## Problem details
Check each line of the material that follows, and copy those holding the string "silver".

....................

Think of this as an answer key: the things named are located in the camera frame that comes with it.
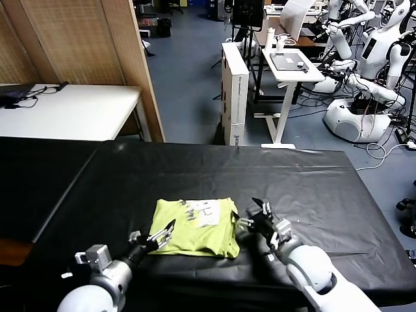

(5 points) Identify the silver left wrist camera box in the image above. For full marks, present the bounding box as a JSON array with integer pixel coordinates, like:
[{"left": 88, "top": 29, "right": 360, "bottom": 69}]
[{"left": 74, "top": 245, "right": 113, "bottom": 270}]

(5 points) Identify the large white robot base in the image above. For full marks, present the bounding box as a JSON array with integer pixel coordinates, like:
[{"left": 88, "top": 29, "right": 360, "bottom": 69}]
[{"left": 322, "top": 98, "right": 391, "bottom": 144}]

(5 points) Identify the black waste bin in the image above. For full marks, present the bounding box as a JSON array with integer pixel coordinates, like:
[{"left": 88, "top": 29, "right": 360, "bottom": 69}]
[{"left": 157, "top": 18, "right": 172, "bottom": 39}]

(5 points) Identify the wooden partition screen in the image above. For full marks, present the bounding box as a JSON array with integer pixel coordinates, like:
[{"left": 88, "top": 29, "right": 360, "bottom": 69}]
[{"left": 0, "top": 0, "right": 166, "bottom": 144}]

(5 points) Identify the white rectangular table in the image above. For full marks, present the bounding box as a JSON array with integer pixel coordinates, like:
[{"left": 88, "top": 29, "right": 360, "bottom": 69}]
[{"left": 0, "top": 83, "right": 153, "bottom": 143}]

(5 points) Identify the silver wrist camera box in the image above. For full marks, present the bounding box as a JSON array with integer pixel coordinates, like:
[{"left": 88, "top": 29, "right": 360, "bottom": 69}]
[
  {"left": 74, "top": 245, "right": 113, "bottom": 270},
  {"left": 269, "top": 218, "right": 293, "bottom": 251}
]

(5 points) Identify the black monitor on tripod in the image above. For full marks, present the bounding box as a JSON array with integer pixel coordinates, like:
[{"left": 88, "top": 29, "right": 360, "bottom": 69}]
[{"left": 211, "top": 0, "right": 266, "bottom": 97}]

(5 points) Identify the smooth black table cover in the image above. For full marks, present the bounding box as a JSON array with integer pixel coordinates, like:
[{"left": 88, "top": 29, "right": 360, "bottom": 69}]
[{"left": 0, "top": 136, "right": 101, "bottom": 244}]

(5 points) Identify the black laptop bag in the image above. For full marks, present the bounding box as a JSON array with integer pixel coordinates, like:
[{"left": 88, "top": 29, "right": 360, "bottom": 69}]
[{"left": 0, "top": 83, "right": 36, "bottom": 101}]

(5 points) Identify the white water bottle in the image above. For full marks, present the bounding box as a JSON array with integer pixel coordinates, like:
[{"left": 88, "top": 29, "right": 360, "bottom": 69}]
[{"left": 263, "top": 27, "right": 276, "bottom": 53}]

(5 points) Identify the black tripod stand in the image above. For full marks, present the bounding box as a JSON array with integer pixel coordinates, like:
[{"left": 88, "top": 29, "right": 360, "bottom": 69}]
[{"left": 402, "top": 48, "right": 416, "bottom": 137}]

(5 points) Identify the yellow-green printed t-shirt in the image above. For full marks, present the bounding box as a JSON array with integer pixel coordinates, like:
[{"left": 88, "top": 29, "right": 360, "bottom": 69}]
[{"left": 148, "top": 197, "right": 241, "bottom": 259}]

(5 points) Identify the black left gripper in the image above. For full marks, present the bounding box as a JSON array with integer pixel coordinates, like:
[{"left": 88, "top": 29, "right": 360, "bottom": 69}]
[{"left": 125, "top": 219, "right": 177, "bottom": 270}]

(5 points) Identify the wrinkled black table cover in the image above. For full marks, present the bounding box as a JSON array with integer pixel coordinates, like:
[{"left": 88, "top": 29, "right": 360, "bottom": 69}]
[{"left": 24, "top": 140, "right": 407, "bottom": 312}]

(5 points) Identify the white curved panel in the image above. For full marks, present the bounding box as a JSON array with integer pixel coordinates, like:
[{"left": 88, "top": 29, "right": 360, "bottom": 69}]
[{"left": 279, "top": 0, "right": 315, "bottom": 42}]

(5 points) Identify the tall white cardboard box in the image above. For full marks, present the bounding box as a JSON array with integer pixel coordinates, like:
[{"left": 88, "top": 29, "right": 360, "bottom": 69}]
[{"left": 220, "top": 42, "right": 250, "bottom": 148}]

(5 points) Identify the white floor cable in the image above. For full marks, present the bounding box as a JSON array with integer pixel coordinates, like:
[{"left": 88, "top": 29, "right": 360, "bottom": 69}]
[{"left": 354, "top": 139, "right": 416, "bottom": 172}]

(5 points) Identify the brown wooden desk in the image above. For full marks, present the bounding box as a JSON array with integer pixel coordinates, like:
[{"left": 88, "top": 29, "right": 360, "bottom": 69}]
[{"left": 252, "top": 16, "right": 329, "bottom": 49}]

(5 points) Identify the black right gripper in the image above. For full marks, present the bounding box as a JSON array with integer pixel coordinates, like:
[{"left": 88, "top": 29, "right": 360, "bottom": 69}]
[{"left": 231, "top": 197, "right": 280, "bottom": 243}]

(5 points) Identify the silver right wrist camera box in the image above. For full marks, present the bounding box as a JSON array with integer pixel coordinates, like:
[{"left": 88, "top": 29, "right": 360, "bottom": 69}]
[{"left": 269, "top": 218, "right": 293, "bottom": 251}]

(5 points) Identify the white humanoid robot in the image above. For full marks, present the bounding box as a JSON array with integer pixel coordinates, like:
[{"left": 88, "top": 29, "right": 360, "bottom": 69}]
[
  {"left": 344, "top": 0, "right": 416, "bottom": 110},
  {"left": 320, "top": 0, "right": 376, "bottom": 62}
]

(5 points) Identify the black cable with plug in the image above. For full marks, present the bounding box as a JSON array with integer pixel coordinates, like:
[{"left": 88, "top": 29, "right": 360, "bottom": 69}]
[{"left": 2, "top": 81, "right": 70, "bottom": 111}]

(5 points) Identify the small white robot base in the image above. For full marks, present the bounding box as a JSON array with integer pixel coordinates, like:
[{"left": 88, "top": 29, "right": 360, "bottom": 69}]
[{"left": 311, "top": 77, "right": 341, "bottom": 95}]

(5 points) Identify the small white standing desk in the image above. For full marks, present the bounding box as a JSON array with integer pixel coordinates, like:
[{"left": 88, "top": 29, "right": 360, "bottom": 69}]
[{"left": 252, "top": 48, "right": 326, "bottom": 150}]

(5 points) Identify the grey closed laptop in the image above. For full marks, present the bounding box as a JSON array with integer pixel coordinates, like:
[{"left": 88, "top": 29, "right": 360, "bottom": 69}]
[{"left": 268, "top": 53, "right": 308, "bottom": 72}]

....................

## Written answer
(5 points) Identify the silver left wrist camera box in the image above. For full marks, present the bounding box as a JSON array with integer pixel coordinates, like:
(5 points) Identify the silver wrist camera box in the image above. For full marks, present the bounding box as a JSON array with integer pixel coordinates, like:
(5 points) Identify the silver right wrist camera box in the image above. For full marks, present the bounding box as a JSON array with integer pixel coordinates, like:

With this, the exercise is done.